Les individus femelles sont attirées par les phéromones des larves de 5 jours, elles pénètrent dans une cellules avec du couvain avant l'operculation (entre 15h avant pour une ouvrière et 45h avant pour une larve mâle) et elle va rentrer dans sa phase de reproduction.
Une fondatrice va pondre entre 60 et 70h après l'operculation, à un rythme d'un œuf toutes les 30 heures. Donc elle pourra donc se multiplier jusqu'à 5 fois dans les cellules d'ouvrière et 7 dans les cellules des faux-bourdons. Le premier œuf sera toujours un mâle, il à une carapace molle et un appareil buccal inadapté à la ponction d'hémolymphe et il ne peut pas vivre hors des alvéoles. Sans pouvoir pathogène, il se limite à la fonction de reproduction de ses sœurs.
Tous les œufs pondus par la fondatrice et elle-même iront se nourrir régulièrement sur la nymphe d'abeille, varroa consomme entre 15 à 25% des réserves de la nymphe.

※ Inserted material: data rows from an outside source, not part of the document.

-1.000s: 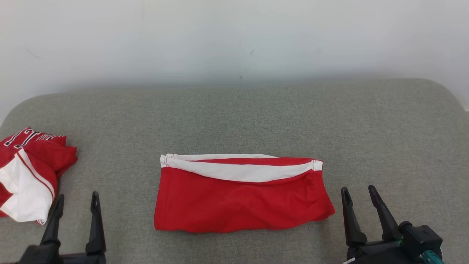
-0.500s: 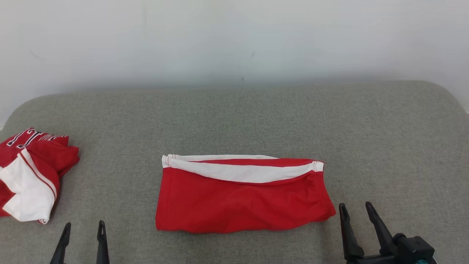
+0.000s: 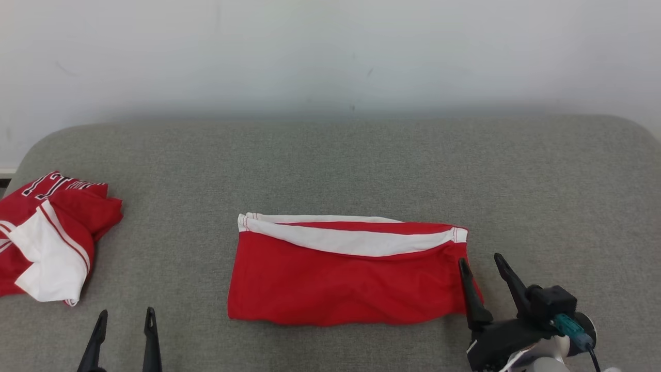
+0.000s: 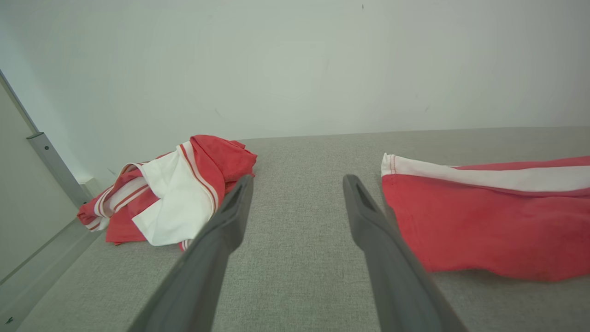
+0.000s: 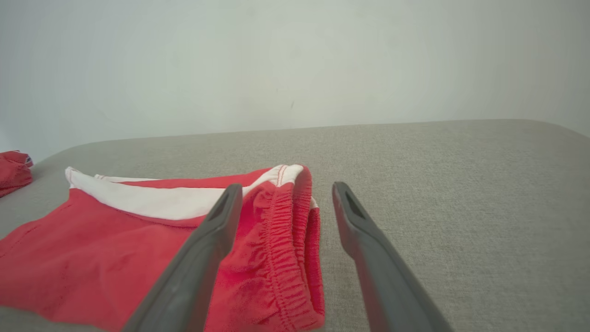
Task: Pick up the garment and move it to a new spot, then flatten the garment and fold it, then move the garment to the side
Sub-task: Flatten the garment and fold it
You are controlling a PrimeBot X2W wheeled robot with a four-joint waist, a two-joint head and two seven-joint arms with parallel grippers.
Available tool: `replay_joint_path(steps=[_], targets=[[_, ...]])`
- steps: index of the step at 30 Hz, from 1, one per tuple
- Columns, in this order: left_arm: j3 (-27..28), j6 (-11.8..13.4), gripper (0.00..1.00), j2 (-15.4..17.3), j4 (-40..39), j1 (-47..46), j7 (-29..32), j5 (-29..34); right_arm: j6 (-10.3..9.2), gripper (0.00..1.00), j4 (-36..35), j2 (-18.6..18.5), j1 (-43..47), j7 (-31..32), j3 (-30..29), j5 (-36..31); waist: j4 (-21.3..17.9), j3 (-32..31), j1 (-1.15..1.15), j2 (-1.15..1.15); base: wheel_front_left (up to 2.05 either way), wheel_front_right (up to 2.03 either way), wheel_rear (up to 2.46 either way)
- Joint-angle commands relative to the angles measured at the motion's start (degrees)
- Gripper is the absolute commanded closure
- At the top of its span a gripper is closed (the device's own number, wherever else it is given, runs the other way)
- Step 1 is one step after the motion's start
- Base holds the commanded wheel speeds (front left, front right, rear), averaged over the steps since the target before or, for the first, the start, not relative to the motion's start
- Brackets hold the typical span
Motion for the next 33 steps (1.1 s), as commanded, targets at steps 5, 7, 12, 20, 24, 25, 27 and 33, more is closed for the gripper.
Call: replay_joint_path(steps=[5,7,12,20,24,25,27,33], targets=[[-0.6,-1.2,0.00,-1.1,1.1,-2.5,-0.2,1.2,-0.14,0.00,12.3,-1.3,-8.2,0.3,1.3,-0.9,2.5,1.4,0.00,0.00,0.00,0.00,0.00],[-0.7,-1.4,0.00,-1.2,1.3,-2.8,-0.2,1.2,-0.14,0.00,14.7,-1.3,-9.5,0.3,1.2,-0.7,2.8,1.7,0.00,0.00,0.00,0.00,0.00],[-1.4,-2.1,0.00,-1.9,1.8,-4.1,-0.2,1.7,-0.14,0.00,25.0,-2.2,-14.6,0.1,0.6,-0.3,4.7,2.8,0.00,0.00,0.00,0.00,0.00],[-1.1,-2.9,0.00,-2.3,2.7,-4.3,-0.2,1.8,-0.15,0.49,36.1,-1.8,-17.3,0.3,0.6,2.8,5.9,2.5,0.00,0.00,0.00,0.00,0.00],[-0.1,-3.0,0.00,-2.4,3.0,-3.0,-0.2,1.5,-0.15,1.00,36.2,-3.2,-18.2,0.1,2.9,5.2,5.1,1.3,0.00,0.00,0.00,0.00,0.00],[-0.1,-3.1,0.00,-2.5,3.0,-2.9,-0.2,1.6,-0.15,1.00,35.8,-3.9,-18.3,0.1,3.2,5.5,4.8,1.1,0.00,0.00,0.00,0.00,0.00],[0.0,-3.2,0.00,-2.5,3.0,-2.6,-0.2,1.8,-0.15,1.00,35.0,-5.5,-18.5,0.0,4.1,6.0,4.4,0.7,0.00,0.00,0.00,0.00,0.00],[0.6,-3.4,0.00,-2.8,2.5,-2.3,-0.2,1.8,-0.15,1.00,34.5,-12.9,-18.1,0.0,6.0,7.9,3.5,0.2,0.00,0.00,0.00,0.00,0.00]])
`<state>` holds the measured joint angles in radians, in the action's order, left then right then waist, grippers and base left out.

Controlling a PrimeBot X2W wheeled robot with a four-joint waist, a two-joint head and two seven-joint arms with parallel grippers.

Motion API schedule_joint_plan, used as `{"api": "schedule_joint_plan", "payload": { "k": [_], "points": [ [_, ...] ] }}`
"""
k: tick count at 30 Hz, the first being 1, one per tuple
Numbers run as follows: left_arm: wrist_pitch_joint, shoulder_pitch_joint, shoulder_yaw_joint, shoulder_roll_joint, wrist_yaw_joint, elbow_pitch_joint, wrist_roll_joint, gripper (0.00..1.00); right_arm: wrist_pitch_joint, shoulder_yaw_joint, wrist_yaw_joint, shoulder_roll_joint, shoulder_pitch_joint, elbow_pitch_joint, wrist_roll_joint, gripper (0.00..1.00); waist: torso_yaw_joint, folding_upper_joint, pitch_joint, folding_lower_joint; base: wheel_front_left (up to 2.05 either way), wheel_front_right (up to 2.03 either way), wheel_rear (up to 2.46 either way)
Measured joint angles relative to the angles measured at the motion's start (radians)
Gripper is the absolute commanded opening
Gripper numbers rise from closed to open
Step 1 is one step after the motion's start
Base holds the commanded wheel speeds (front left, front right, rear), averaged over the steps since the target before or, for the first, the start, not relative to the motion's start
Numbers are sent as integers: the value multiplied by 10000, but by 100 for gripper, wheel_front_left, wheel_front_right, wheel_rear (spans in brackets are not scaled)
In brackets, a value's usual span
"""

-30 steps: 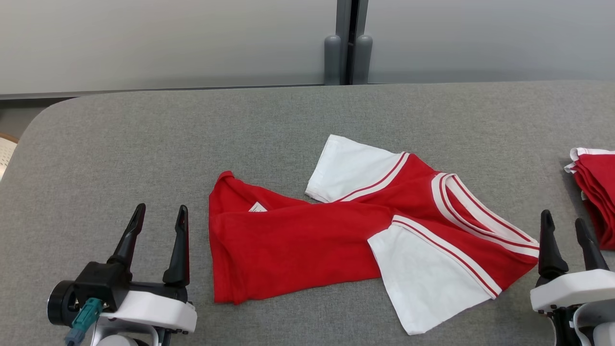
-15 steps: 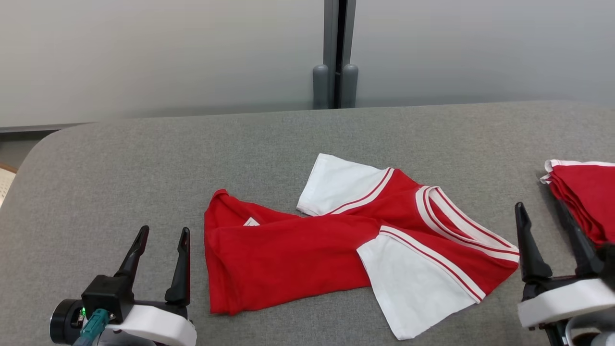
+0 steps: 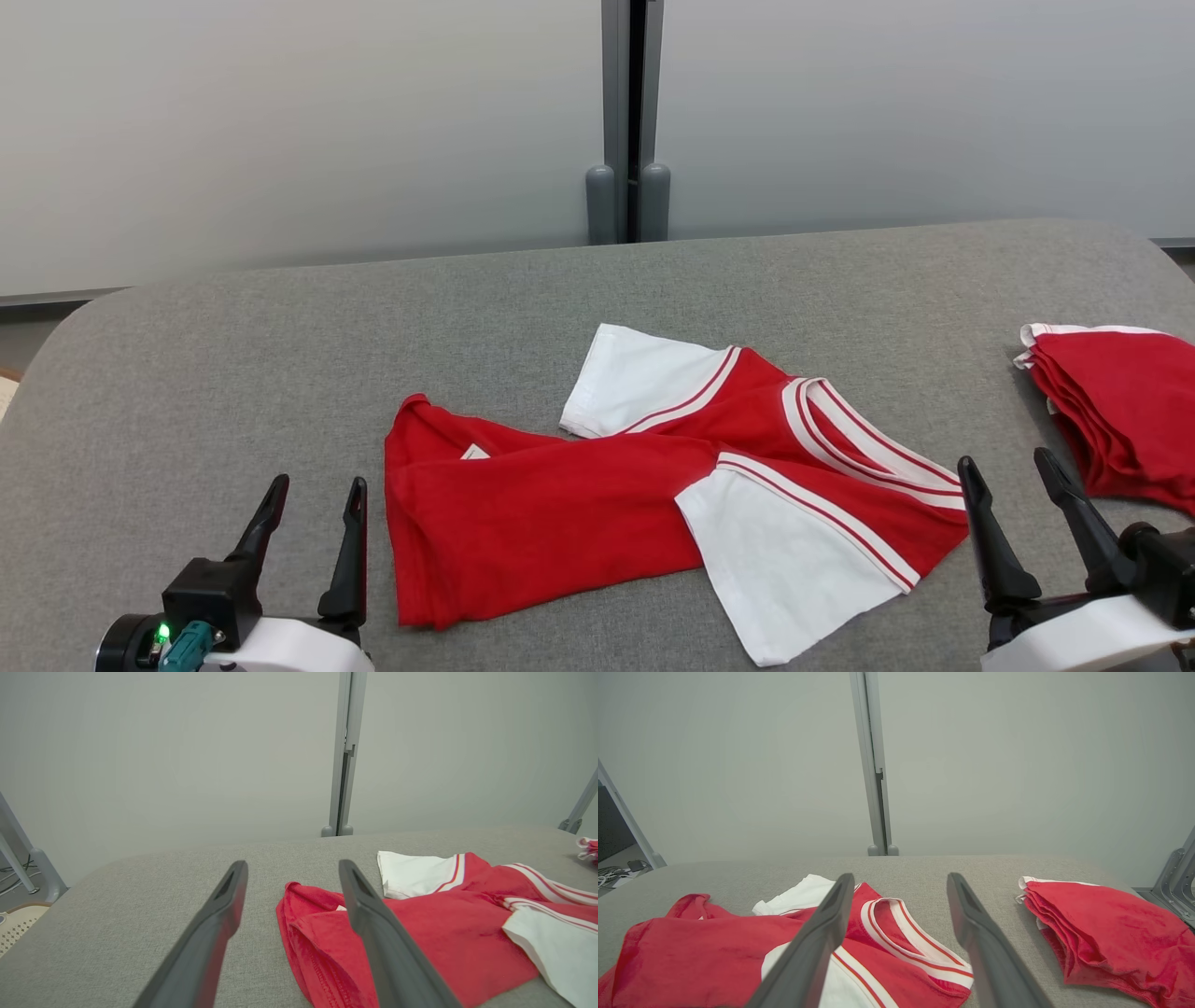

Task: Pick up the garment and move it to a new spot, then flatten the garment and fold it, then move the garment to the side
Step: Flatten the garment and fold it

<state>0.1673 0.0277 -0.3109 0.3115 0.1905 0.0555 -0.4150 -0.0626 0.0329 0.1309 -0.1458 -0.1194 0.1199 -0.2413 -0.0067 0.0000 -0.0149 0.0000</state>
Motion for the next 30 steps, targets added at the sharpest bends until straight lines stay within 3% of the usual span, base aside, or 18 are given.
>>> {"api": "schedule_joint_plan", "payload": {
  "k": [17,30],
  "points": [
    [-236,-281,-261,-65,-21,378,-75,100,-94,29,0,65,-3,29,-54,100,51,1,80,0,0,0,0],
    [-1302,-2544,-746,-905,-959,3916,-784,100,13,186,0,123,584,-203,-127,100,-161,0,1062,0,0,0,0]
  ]
}}
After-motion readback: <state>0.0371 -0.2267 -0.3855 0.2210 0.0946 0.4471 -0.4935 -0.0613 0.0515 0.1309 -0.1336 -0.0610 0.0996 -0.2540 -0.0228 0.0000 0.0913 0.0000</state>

Lors de l'émergence de l'abeille, les fondatrices vont s'accrocher à celle-ci, il s'agit de la phase phorétique. Cela leur permet de se disséminer à l'extérieur pour pouvoir se reproduire dans une autre cellules. Mais aussi de continuer à se nourrir de son hémolymphe.
Les conséquences pour une abeille et la colonie :
Diminution de l'émergence des nouvelles abeilles, jusqu'à 30% de mortalité des nymphes.
Perte de poids, lésions, diminution de l'immunité donc sensibilité aux infections, inoculation de virus, altération des fonctions cérébrales, malformations, durée de vie plus courte, diminution de la capacité de reproduction pour les mâles.
En période de miellée la population d'abeille est en développement, elle peut supporter une population de varroa croissante, car les individus inaptes seront rapidement remplacés. Par contre en fin d'été le couvain diminue, mais la population de varroa continue de croître (1 varroa dans une cellule de couvain = 5 fondatrices à l'émergence) la situation sanitaire de la colonie peut alors se renverser très rapidement. La population d'abeille fragilisée, possiblement avec des développement de maladies concomitantes, supportera mal l'hivernage, il est donc capital de traiter ses colonies au plus tôt après la miellée d'été afin d'avoir une population d'abeille d'hiver saine. Et de contrôler son niveau d'infestation varroa tout au long de la saison. Estimer le niveau d'infestation permet d'adapter la lutte contre varroa aux réalités du terrain pour déterminer la nécessité d'un traitement, et également de vérifier l'efficacité des traitements utilisés.